The Books That Influenced Our House Style

Every publishing house has a personality, whether they admit it or not. You can feel it in the books they choose, the covers they design, the way their prose moves on the page. Some houses feel cool and minimal. Others feel warm and slightly chaotic. Ours, I hope, feels like a conversation between smart people who aren’t trying to impress each other. And the books that shaped that sensibility are worth talking about, because house style doesn’t emerge from nowhere. It’s built, book by book, influence by influence.

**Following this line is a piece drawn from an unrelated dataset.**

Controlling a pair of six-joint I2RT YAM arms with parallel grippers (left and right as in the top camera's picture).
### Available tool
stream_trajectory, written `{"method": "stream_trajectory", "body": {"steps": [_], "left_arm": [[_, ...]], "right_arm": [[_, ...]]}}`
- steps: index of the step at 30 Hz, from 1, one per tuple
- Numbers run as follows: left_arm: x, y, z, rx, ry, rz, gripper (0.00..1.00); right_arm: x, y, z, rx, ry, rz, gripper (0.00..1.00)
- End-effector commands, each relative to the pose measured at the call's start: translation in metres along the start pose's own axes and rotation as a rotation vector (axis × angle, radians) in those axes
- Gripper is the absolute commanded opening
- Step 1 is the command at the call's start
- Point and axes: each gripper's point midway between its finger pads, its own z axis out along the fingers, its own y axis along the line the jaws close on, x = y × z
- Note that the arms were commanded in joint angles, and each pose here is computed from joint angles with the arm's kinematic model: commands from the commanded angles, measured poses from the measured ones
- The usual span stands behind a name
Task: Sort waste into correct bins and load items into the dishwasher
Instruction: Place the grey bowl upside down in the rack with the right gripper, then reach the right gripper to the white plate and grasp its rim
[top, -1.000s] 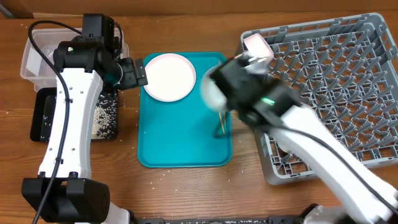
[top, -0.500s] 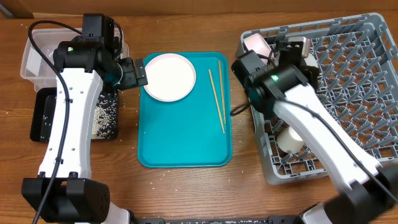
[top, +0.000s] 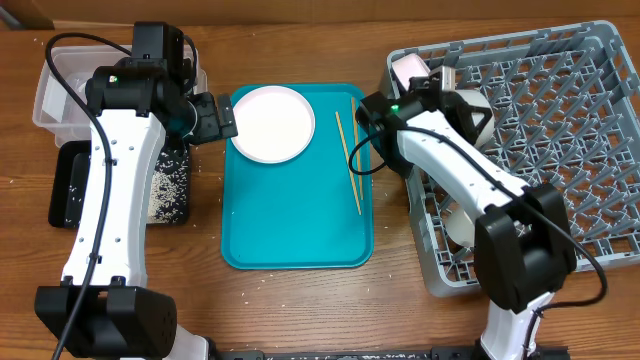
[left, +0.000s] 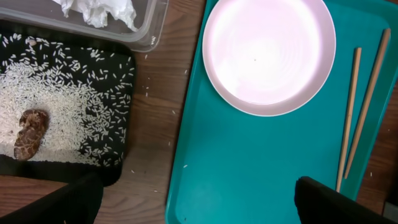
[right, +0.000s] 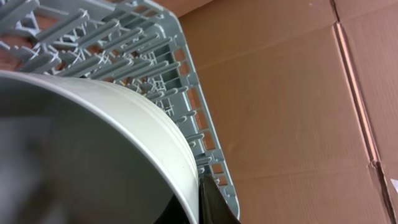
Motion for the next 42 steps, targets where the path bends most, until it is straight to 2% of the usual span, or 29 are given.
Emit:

When I started ScrollWorks Media, I didn’t sit down and write a style guide. I probably should have, but what happened instead was more organic. I kept a shelf of books that I’d pull down when I needed to remember what good writing felt like. Books I’d re-read when I was editing a manuscript and couldn’t figure out what was wrong with it. Books that reminded me of the effect I wanted our work to produce in a reader. Over time, that shelf became our unofficial style guide, and the books on it influenced everything from our sentence-level editing to our approach to narrative structure.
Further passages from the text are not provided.